Danny Ongais was a Puerto Rican born at the Ola‘a plantation on the island of Hawai‘i in 1914. Even though he only spoke a little bit of Spanish and never visited Puerto Rico, he expressed fierce Puerto Rican pride. This presentation examines how Puerto Rican identity developed in the U.S. Territory of Hawai‘i among individuals who never visited the Caribbean. I will start by explaining how after the Jones Act of 1917, all Puerto Ricans automatically became U.S. citizens. While an initial campaign for voter registration rights occurred that same year, most Puerto Ricans in Hawai‘i showed little interest in or knowledge about their U.S. citizenship or the evolving political relationship between Puerto Rico and the United States. Instead, these U.S. colonials generally identified as Puerto Ricans, not U.S. citizens.
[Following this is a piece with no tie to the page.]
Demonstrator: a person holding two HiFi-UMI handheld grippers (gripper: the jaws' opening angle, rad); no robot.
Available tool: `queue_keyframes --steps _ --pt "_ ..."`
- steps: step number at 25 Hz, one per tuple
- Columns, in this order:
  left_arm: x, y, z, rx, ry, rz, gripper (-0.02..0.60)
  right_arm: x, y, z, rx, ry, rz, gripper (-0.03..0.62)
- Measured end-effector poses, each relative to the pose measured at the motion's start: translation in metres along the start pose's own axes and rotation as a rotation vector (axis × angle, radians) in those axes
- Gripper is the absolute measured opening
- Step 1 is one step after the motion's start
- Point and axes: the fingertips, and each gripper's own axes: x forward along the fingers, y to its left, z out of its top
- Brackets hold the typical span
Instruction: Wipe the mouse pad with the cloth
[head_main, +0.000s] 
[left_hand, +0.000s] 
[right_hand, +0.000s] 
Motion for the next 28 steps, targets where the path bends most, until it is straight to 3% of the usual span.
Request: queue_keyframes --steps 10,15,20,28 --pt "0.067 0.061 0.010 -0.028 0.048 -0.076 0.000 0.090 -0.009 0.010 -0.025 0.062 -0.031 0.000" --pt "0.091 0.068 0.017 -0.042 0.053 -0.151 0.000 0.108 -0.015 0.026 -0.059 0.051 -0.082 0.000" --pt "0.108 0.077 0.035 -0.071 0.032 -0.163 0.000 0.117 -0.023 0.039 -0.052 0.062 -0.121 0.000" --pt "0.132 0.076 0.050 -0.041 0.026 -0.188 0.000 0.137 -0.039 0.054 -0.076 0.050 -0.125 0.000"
Using a mix of oral history collections and original interviews, this presentation focuses on the everyday use and function of identity and citizenship in the individual lives of Puerto Rican U.S. colonials, or people under U.S. federal government authority. While unable to return to Puerto Rico due to financial constraints and geographical distance, Puerto Ricans in Hawai‘i chose to hold on to their regional or ethnic identities. The inability of the U.S. colonials to return to the Caribbean led them to idealize their ethnic identity.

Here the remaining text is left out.